*WORK ORDER:* Show every line of the data where the word "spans" can be found.

*STUDY MATERIAL:*
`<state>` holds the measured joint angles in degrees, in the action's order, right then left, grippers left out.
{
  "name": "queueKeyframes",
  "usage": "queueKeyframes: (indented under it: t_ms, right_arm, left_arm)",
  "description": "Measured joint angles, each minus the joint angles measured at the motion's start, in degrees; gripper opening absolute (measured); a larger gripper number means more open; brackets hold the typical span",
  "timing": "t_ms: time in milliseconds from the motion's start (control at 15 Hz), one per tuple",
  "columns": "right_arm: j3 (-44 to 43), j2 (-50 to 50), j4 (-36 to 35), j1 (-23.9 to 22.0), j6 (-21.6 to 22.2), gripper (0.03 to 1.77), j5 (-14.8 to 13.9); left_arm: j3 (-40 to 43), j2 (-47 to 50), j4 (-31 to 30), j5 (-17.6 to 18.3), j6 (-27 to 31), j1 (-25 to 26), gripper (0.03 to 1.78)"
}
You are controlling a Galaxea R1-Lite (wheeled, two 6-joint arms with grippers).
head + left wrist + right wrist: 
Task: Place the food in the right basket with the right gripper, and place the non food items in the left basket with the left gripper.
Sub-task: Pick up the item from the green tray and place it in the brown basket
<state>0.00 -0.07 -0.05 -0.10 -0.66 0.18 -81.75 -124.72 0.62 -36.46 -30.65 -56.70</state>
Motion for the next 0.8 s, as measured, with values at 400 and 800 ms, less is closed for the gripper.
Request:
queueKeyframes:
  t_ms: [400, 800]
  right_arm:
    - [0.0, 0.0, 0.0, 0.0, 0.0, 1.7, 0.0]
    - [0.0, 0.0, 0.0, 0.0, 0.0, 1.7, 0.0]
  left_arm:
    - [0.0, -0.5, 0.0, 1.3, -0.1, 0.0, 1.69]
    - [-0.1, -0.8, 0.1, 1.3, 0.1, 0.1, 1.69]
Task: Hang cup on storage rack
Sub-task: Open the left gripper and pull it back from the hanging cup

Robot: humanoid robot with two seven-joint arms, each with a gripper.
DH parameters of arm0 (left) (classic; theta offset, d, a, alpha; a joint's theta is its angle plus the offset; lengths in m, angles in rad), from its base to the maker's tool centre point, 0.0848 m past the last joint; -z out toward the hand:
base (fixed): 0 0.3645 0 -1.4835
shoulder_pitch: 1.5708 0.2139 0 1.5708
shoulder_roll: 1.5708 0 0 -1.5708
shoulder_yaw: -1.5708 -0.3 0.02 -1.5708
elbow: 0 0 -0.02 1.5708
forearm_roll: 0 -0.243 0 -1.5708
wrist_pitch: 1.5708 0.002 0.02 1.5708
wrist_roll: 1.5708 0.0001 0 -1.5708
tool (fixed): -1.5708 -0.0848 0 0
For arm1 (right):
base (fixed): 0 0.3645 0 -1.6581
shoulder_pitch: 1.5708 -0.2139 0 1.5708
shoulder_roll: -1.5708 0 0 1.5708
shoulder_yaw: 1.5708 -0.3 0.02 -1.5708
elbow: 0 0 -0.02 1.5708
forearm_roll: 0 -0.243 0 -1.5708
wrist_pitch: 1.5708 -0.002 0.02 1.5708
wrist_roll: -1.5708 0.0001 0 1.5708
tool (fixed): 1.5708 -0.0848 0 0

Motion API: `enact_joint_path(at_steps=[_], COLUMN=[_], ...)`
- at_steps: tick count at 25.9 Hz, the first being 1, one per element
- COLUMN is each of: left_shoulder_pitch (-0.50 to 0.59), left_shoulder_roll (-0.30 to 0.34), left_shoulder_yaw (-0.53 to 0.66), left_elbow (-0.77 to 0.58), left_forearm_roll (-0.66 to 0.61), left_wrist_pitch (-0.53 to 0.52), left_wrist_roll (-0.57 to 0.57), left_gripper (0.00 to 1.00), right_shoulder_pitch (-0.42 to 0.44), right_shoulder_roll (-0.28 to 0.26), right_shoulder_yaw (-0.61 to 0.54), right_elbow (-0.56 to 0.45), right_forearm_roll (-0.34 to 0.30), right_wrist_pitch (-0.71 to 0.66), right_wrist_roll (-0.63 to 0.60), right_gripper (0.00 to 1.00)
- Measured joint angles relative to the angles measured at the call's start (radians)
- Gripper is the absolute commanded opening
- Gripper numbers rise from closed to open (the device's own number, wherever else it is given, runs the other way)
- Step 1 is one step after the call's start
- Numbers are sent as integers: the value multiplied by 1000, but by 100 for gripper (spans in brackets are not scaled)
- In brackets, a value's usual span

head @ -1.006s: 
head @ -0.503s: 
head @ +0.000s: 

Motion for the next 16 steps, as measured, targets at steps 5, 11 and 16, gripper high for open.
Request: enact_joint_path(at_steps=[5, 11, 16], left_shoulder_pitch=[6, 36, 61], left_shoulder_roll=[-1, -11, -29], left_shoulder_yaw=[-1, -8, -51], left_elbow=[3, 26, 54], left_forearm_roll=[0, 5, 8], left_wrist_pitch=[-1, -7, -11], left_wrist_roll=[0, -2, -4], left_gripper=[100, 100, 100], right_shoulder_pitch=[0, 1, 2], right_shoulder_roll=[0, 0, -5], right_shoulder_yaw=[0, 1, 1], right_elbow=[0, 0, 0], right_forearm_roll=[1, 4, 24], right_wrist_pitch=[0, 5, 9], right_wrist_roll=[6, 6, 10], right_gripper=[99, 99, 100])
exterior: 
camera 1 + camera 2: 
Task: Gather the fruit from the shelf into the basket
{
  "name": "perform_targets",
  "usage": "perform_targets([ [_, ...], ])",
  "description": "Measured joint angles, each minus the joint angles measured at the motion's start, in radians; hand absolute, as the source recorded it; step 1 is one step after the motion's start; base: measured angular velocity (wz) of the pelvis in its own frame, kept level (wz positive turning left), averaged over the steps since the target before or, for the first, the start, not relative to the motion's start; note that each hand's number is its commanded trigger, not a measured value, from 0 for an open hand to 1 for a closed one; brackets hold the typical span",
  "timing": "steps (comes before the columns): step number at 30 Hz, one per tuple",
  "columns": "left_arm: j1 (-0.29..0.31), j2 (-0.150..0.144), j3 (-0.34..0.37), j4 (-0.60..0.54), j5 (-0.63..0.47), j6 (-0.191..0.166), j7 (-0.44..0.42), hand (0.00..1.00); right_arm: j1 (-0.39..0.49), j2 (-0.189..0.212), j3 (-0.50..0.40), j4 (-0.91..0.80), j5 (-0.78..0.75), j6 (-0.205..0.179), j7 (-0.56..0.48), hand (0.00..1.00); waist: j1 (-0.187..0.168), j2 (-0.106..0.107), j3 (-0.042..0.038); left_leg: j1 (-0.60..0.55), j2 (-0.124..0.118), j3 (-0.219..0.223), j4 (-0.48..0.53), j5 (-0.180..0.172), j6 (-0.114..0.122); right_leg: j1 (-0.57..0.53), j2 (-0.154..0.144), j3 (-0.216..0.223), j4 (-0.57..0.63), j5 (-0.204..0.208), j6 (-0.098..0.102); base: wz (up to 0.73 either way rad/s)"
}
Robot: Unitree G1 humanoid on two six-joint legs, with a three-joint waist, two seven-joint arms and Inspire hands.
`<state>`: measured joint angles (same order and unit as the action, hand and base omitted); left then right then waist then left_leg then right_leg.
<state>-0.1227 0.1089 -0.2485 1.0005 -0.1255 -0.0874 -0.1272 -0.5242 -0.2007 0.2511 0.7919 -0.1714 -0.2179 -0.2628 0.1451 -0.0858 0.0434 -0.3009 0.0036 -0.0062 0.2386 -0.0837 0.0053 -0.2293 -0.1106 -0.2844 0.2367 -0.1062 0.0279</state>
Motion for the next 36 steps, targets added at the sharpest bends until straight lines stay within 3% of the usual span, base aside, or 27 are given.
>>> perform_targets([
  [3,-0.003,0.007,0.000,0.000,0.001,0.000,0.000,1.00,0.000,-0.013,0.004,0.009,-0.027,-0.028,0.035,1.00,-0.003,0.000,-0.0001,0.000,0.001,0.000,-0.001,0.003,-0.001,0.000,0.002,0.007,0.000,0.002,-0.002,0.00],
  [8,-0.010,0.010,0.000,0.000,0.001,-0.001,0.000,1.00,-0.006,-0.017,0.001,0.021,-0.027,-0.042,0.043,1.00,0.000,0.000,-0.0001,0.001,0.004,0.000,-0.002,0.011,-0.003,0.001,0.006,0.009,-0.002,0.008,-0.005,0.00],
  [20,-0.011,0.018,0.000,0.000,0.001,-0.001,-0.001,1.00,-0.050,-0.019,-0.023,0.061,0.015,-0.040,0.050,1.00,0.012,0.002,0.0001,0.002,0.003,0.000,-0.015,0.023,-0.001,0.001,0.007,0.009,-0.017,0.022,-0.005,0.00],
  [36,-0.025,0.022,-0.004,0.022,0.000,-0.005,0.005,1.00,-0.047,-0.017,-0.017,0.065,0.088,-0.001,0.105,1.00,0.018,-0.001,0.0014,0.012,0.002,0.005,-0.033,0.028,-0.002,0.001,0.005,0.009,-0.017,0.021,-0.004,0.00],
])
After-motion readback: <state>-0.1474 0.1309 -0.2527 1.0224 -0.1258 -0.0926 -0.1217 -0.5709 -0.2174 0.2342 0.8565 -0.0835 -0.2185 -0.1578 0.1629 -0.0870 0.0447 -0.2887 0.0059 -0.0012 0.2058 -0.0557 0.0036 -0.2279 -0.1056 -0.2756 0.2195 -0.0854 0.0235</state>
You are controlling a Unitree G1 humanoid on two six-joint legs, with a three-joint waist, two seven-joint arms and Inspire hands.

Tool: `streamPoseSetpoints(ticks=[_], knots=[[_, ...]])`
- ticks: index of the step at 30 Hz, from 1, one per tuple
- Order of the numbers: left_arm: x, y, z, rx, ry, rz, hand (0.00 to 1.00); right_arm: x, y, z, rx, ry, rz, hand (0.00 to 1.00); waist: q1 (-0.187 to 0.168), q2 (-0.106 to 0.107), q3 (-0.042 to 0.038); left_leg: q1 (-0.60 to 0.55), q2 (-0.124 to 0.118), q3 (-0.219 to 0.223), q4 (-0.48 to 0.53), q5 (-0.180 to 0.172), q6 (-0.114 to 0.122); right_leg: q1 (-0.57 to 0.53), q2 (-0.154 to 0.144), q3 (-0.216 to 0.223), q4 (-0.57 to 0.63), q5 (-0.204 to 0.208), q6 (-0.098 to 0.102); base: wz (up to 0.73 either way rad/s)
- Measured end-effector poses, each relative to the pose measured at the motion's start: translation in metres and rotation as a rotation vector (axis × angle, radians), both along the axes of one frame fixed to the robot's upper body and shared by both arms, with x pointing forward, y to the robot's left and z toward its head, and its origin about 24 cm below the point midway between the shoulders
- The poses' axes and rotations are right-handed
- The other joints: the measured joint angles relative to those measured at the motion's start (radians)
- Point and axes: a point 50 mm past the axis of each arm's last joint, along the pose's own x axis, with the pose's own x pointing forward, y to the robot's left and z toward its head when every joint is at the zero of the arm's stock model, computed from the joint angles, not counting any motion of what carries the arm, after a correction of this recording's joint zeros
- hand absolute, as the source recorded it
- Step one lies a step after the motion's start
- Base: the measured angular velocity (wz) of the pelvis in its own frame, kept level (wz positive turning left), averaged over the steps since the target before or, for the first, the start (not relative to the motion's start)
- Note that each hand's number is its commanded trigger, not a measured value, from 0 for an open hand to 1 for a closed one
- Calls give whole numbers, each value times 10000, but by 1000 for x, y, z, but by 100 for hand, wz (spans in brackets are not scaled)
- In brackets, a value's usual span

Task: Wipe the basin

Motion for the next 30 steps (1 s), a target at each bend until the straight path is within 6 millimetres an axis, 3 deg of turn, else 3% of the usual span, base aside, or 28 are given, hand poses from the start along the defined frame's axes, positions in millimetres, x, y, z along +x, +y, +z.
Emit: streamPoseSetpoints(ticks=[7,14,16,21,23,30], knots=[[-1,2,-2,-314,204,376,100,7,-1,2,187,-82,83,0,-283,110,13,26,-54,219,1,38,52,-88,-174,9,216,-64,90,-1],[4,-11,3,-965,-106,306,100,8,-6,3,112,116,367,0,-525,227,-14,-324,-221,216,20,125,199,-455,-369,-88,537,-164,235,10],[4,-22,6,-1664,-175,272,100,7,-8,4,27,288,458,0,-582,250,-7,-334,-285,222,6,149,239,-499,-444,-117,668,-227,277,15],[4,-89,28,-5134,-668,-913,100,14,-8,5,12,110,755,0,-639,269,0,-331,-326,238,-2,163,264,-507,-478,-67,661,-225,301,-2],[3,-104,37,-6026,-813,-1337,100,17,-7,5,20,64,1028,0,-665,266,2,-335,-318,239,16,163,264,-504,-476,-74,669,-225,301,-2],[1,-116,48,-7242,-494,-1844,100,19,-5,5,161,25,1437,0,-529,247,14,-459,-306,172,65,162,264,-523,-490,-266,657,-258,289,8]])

*RESULT BELOW:*
- Numbers are sent as integers: the value multiplied by 1000, but by 100 for gripper (spans in brackets are not scaled)
- Calls give whole numbers, each value times 10000, but by 1000 for x, y, z, but by 100 for hand, wz (spans in brackets are not scaled)

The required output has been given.